The answer must consist of every line from the entries below that contains the word "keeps".
Dataset content section start
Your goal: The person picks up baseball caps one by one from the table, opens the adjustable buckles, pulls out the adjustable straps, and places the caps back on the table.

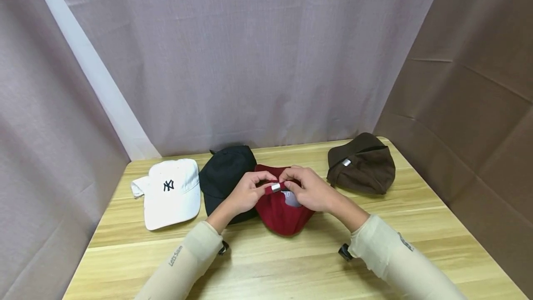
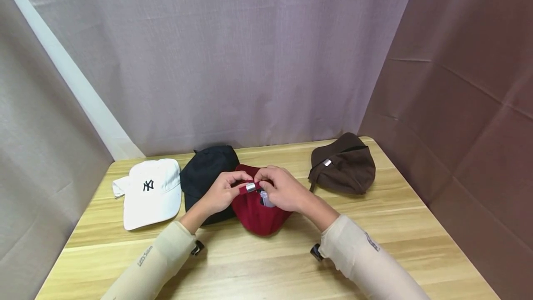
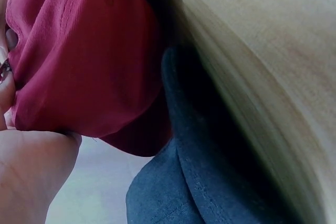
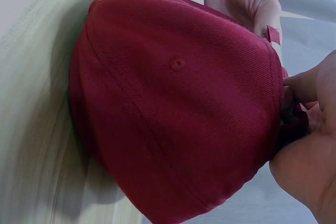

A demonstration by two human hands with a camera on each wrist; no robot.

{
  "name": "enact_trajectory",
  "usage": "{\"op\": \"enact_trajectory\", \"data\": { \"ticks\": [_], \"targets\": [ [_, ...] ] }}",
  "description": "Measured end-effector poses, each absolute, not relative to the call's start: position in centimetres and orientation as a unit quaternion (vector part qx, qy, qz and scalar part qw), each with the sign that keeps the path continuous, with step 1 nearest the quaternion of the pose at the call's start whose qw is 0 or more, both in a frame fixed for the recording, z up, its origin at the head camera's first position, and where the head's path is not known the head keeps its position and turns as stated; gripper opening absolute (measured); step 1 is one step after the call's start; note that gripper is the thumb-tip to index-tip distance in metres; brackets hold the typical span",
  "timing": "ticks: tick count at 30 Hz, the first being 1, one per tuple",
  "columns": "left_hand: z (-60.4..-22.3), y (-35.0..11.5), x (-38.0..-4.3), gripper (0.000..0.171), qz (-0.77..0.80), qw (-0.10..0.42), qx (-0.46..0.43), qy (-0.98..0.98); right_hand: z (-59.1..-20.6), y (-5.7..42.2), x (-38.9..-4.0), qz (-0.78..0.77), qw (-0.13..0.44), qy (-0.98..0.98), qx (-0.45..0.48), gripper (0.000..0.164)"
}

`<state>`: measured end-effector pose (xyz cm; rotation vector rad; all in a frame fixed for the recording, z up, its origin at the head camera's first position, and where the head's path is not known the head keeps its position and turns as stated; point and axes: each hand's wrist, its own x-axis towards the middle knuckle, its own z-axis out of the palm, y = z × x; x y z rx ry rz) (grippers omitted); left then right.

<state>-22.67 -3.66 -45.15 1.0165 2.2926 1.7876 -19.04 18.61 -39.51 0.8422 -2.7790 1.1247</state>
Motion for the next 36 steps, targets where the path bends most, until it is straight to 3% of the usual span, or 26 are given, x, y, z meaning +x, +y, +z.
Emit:
{"op": "enact_trajectory", "data": {
  "ticks": [12,21,27,36],
  "targets": [
    [-45.1,-3.7,-22.8,0.023,0.581,0.031,0.331,0.743,-40.0,18.7,-19.2,0.380,0.033,-0.883,0.273,0.016],
    [-45.0,-3.9,-22.7,0.025,0.574,0.033,0.337,0.745,-39.3,19.1,-19.6,0.369,-0.017,-0.880,0.298,0.003],
    [-44.7,-3.7,-22.4,0.028,0.570,0.032,0.347,0.744,-38.9,19.1,-19.5,0.366,-0.040,-0.879,0.303,0.006],
    [-44.8,-3.6,-22.4,0.021,0.577,0.046,0.350,0.737,-38.6,19.4,-19.4,0.379,-0.070,-0.875,0.294,0.007]
  ]
}}
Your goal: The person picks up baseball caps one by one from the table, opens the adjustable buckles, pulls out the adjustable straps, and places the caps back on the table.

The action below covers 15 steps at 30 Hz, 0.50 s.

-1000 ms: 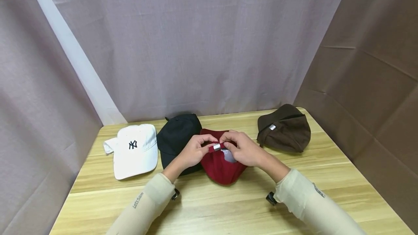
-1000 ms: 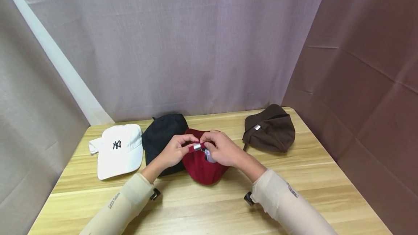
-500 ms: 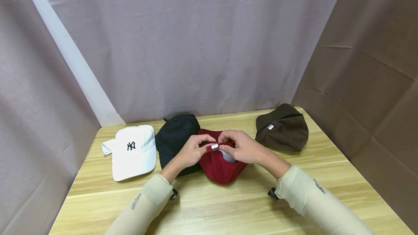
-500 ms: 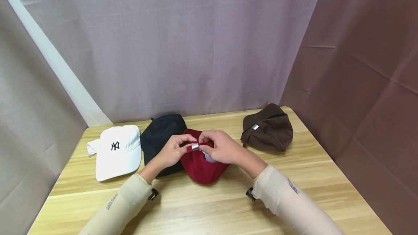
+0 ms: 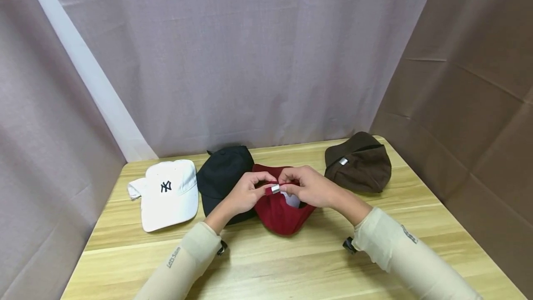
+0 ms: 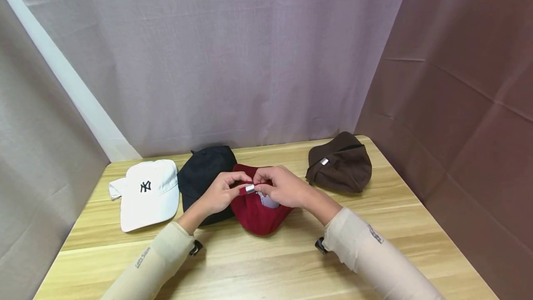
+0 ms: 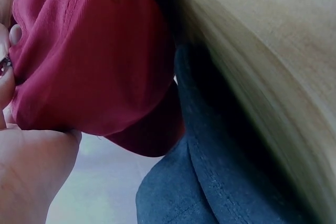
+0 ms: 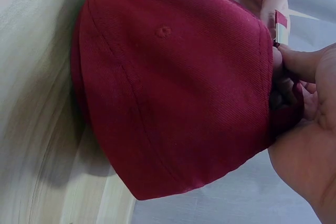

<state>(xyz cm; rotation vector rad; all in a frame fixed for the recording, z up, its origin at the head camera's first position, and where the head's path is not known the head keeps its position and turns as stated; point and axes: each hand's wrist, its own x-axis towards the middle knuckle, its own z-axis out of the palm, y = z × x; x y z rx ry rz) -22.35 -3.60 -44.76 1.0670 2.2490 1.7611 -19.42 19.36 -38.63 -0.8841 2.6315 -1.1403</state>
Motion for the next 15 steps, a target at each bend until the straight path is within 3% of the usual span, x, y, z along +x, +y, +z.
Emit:
{"op": "enact_trajectory", "data": {
  "ticks": [15],
  "targets": [
    [-44.76,-4.38,-22.22,0.014,0.567,0.052,0.357,0.740,-38.68,20.09,-19.38,-0.383,0.081,0.873,-0.291,0.007]
  ]
}}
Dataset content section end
Finished task:
  "description": "Measured end-effector poses, each absolute, not relative to the call's start: position in centimetres and orientation as a unit quaternion (vector part qx, qy, qz and scalar part qw), each with the sign that keeps the path continuous, with step 1 nearest the quaternion of the pose at the call's start whose qw is 0 or more, both in a frame fixed for the recording, z up, its origin at the head camera's first position, and where the head's path is not known the head keeps its position and turns as stated; gripper opening absolute (measured); step 1 is one step after the call's start; note that gripper is the thumb-tip to index-tip distance in metres; brackets hold the typical span",
`<state>`: measured end-effector pose (xyz cm; rotation vector rad; all in a frame fixed for the recording, z up, its origin at the head camera's first position, and where the head's path is not known the head keeps its position and turns as stated; point and axes: each hand's wrist, its own x-axis towards the middle knuckle, its own z-axis out of the palm, y = z × x; x y z rx ry rz) (grippers omitted); left then right.
<state>(xyz cm; rotation vector rad; all in a frame fixed for the recording, z up, its origin at the head camera's first position, and where the head's path is not known the head keeps its position and turns as stated; point and axes: each hand's wrist, its own x-axis towards the middle knuckle, its own z-axis out of the palm, y = z × x; x y z rx ry rz) -22.35 -3.60 -44.76 1.0670 2.2490 1.7611 -19.42 19.36 -38.63 -0.8841 2.6315 -1.1403</state>

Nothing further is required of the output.